**TASK ITEM:**
Return the lines of the data below exactly. Start at the first and end with the line containing "brown food scrap: stayed".

**RECORDS SHOWN:**
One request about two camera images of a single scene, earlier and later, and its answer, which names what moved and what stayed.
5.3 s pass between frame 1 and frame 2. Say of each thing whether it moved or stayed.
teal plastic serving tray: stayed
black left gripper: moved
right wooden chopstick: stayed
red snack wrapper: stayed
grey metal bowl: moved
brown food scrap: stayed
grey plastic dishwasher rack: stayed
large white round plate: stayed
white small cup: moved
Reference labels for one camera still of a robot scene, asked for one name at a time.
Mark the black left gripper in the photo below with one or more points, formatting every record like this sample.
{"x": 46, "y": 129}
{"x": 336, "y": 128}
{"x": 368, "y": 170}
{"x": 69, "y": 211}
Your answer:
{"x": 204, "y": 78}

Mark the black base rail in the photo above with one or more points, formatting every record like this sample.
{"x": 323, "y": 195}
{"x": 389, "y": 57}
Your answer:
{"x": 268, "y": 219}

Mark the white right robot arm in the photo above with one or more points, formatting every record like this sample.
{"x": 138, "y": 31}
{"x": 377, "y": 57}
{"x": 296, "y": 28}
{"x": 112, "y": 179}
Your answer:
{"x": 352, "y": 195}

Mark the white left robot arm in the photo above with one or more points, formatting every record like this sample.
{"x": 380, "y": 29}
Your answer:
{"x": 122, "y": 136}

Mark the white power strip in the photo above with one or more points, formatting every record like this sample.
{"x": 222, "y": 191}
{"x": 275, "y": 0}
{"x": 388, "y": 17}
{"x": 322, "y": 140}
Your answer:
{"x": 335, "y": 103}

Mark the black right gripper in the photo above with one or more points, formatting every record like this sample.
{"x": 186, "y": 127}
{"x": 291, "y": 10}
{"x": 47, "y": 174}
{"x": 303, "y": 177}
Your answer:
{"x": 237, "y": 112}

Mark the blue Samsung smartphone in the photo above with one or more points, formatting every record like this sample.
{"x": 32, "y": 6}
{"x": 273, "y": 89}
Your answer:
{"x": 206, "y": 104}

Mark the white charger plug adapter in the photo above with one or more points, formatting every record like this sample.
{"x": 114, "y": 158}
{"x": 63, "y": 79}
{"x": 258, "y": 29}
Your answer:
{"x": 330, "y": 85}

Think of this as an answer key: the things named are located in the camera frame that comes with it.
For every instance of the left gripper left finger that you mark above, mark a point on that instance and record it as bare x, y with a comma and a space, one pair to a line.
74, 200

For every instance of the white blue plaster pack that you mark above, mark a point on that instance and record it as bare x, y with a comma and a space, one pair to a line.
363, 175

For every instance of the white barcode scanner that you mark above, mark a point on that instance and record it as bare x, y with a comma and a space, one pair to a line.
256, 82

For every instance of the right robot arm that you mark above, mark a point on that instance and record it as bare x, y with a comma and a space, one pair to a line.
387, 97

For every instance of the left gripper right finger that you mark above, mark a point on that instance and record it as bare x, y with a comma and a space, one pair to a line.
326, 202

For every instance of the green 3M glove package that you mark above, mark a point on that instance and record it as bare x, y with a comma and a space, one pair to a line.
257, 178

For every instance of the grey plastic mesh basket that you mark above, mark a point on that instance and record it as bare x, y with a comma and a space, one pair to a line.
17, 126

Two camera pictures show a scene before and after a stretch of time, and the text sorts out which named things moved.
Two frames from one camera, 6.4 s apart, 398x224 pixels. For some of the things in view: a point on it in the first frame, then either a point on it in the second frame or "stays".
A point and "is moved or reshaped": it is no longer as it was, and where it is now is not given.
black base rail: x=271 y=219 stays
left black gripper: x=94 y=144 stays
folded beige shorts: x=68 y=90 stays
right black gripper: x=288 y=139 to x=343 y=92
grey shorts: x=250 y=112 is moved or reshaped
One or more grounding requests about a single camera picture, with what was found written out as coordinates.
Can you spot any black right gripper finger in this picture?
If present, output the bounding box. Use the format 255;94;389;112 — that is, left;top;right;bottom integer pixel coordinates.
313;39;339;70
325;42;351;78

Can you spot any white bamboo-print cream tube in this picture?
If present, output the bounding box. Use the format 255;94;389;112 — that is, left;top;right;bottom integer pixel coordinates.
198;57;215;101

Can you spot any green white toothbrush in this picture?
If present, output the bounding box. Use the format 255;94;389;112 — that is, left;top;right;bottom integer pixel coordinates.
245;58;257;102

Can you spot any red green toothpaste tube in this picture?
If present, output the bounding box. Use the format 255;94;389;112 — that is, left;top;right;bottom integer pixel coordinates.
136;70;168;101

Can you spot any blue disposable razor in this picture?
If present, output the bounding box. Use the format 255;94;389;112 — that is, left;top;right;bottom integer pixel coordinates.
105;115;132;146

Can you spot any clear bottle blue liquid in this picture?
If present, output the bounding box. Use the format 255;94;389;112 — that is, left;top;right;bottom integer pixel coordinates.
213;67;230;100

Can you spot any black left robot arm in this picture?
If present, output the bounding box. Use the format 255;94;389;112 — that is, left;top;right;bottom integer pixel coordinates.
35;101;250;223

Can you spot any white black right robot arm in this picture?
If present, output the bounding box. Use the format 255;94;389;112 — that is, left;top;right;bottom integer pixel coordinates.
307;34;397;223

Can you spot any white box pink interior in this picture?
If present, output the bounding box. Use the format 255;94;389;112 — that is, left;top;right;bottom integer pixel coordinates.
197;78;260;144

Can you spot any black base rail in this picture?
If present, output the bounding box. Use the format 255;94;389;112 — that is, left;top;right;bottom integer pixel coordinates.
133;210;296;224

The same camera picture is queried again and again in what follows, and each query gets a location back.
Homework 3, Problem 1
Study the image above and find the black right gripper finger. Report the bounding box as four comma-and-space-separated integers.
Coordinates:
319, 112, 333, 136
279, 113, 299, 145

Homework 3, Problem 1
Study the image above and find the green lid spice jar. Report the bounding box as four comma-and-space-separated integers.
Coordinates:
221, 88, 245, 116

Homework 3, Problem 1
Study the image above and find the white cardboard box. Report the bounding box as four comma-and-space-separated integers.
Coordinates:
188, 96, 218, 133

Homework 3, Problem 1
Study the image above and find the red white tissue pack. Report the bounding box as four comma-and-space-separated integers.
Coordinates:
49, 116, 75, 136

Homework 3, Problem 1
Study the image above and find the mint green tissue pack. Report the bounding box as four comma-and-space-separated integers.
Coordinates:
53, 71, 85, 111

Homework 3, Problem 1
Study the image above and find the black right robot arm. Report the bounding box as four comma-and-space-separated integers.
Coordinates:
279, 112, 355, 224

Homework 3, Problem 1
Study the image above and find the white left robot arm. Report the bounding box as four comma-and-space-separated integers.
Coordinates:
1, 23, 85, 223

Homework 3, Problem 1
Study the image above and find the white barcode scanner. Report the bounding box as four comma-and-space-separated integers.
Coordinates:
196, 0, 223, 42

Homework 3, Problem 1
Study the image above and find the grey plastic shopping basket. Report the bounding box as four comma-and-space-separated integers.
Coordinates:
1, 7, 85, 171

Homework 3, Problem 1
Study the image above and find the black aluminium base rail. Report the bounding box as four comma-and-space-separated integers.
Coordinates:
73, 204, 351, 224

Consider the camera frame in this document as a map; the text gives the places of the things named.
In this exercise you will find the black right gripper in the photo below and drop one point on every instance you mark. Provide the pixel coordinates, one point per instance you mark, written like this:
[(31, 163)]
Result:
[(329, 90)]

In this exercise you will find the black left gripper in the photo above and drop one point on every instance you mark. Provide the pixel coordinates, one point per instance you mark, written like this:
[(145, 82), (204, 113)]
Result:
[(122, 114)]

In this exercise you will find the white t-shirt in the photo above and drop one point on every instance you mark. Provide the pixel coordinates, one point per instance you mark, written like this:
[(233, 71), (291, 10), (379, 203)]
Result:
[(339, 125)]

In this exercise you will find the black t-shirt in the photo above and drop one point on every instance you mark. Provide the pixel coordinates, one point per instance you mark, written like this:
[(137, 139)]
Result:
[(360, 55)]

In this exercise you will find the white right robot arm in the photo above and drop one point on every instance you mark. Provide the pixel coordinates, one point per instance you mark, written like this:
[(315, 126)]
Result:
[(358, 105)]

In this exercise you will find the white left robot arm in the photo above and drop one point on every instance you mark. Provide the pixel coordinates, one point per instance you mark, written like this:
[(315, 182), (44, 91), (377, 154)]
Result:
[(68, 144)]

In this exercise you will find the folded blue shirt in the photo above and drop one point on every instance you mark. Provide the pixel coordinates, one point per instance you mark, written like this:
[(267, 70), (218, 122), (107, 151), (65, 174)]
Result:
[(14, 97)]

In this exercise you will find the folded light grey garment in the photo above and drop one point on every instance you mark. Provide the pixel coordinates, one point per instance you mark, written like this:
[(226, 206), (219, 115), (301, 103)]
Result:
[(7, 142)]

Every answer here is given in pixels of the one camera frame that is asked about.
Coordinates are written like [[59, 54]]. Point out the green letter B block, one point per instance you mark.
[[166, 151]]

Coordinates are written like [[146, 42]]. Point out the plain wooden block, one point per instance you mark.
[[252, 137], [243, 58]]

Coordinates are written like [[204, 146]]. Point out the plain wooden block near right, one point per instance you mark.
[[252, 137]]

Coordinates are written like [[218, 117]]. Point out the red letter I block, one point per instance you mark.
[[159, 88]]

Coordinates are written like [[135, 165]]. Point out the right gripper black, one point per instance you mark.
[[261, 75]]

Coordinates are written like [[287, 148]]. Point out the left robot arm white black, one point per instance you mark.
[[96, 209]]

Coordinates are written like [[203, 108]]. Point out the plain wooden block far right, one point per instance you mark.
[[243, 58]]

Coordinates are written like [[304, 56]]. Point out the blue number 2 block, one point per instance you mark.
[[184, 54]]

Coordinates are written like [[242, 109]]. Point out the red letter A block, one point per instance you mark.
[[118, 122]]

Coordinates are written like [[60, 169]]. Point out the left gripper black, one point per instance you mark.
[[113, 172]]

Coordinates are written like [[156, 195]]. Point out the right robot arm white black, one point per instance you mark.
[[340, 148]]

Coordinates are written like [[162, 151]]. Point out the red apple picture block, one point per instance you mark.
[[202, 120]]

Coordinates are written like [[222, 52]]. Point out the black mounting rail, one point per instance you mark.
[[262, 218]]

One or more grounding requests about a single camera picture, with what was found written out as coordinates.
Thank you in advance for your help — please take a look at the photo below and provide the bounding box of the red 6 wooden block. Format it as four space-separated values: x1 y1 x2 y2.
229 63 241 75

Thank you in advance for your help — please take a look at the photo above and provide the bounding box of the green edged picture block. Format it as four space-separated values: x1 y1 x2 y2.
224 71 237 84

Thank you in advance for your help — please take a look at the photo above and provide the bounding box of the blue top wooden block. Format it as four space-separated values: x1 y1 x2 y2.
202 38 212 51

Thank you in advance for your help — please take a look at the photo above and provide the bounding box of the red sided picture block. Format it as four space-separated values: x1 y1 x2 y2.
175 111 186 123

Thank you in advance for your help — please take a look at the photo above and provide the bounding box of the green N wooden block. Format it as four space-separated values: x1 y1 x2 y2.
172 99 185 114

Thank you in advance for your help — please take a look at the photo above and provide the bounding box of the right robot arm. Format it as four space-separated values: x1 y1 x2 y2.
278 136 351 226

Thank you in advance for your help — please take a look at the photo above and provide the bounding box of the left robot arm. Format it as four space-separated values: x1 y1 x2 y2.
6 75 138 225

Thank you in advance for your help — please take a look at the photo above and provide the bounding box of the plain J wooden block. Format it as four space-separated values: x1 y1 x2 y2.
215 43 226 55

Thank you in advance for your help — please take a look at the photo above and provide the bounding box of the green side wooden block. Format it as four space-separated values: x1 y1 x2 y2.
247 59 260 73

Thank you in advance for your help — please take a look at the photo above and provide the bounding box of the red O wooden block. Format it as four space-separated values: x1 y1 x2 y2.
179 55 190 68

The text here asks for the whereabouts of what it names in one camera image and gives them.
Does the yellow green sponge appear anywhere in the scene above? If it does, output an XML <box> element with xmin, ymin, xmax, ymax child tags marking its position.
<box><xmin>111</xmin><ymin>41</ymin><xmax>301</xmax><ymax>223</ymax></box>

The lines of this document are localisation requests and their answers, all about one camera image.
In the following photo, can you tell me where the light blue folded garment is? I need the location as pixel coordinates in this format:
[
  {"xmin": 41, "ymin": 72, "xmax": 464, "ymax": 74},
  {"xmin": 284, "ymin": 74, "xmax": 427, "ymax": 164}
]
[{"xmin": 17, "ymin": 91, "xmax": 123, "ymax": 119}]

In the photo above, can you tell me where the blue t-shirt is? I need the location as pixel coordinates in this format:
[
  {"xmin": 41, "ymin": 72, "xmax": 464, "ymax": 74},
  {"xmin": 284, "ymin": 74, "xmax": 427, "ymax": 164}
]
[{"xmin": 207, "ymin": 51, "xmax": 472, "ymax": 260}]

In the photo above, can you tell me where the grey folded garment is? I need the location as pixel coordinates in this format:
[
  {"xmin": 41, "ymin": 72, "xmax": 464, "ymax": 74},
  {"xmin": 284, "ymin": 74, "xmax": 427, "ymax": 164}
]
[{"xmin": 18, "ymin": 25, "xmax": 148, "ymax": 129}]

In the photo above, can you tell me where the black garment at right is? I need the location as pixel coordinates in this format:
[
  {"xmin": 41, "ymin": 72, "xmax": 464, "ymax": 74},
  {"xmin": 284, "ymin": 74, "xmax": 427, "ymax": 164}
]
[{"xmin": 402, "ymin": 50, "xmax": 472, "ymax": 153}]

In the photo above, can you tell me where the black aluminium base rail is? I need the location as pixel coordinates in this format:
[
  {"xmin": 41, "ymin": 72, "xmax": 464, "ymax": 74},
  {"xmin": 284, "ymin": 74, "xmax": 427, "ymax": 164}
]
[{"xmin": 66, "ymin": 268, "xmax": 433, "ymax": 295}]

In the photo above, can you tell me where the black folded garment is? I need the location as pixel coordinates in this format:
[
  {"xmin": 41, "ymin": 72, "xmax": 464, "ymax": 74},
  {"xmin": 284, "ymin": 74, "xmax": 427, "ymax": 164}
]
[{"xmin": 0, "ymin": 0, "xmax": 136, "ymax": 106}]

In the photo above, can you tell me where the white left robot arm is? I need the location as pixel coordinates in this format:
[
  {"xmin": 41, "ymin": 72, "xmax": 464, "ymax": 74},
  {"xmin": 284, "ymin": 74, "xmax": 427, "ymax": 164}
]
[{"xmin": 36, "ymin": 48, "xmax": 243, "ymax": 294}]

**SOLVED PROBLEM:**
One request about two camera images of a single scene, earlier and later, and its answer, which names what moved and what stayed.
5.3 s pass between frame 1 and frame 2. Say of each thing whether it moved or stayed.
teal plastic serving tray: stayed
black left gripper: moved
right wooden chopstick: stayed
red snack wrapper: stayed
grey metal bowl: moved
brown food scrap: stayed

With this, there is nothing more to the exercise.